Prima di andare ad esporre nel dettaglio le varie problematiche che questi "nostri" piccoli e i loro familiari, possono dover affrontare nel caso di ospedalizzazioni più o meno lunghe e frequenti, ritengo sia molto importante precisare che quanto qui riportato ha un valore puramente indicativo e che come ogni generalizzazione è soggetto ad imprecisioni. Ogni bambino, ogni padre ed ogni madre sono differenti e il riportare qui di seguito quello a cui si può andare incontro non significa che dovrà  per forza avvenire in questi modi e tempi.
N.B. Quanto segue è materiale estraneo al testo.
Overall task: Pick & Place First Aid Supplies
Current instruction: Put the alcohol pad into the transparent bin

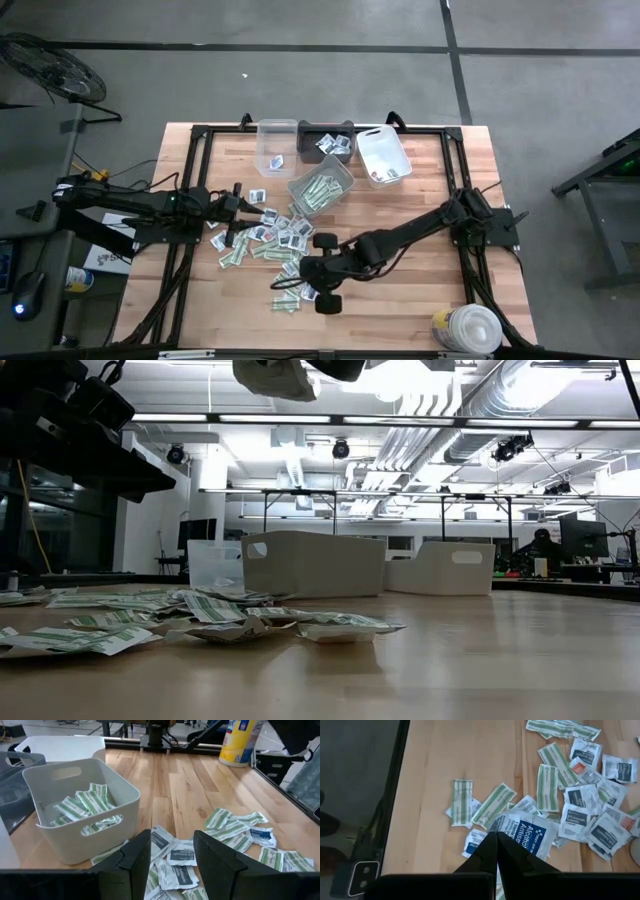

L'utilità  di queste informazioni è  di prevenire l'insorgere di alcune problematiche, partendo proprio dalla consapevolezza che conoscendole si possono aggirare, contenere e sicuramente risolvere, a mio modesto parere in special modo se seguiti da validi professionisti (pediatri, psicologi, psicoterapeuti e operatori del sociale in genere).

Non bisogna inoltre mai dimenticare che le famiglie sono sistemi veri e propri e che la sofferenza o il disagio di uno di essi si riversa inevitabilmente sugli altri, per questo torno a ribadire l'importanza di una visione d'insieme di queste problematiche che possa vedere come un'unica entità  il sistema bambino-famiglia con il sistema ospedale nel suo complesso.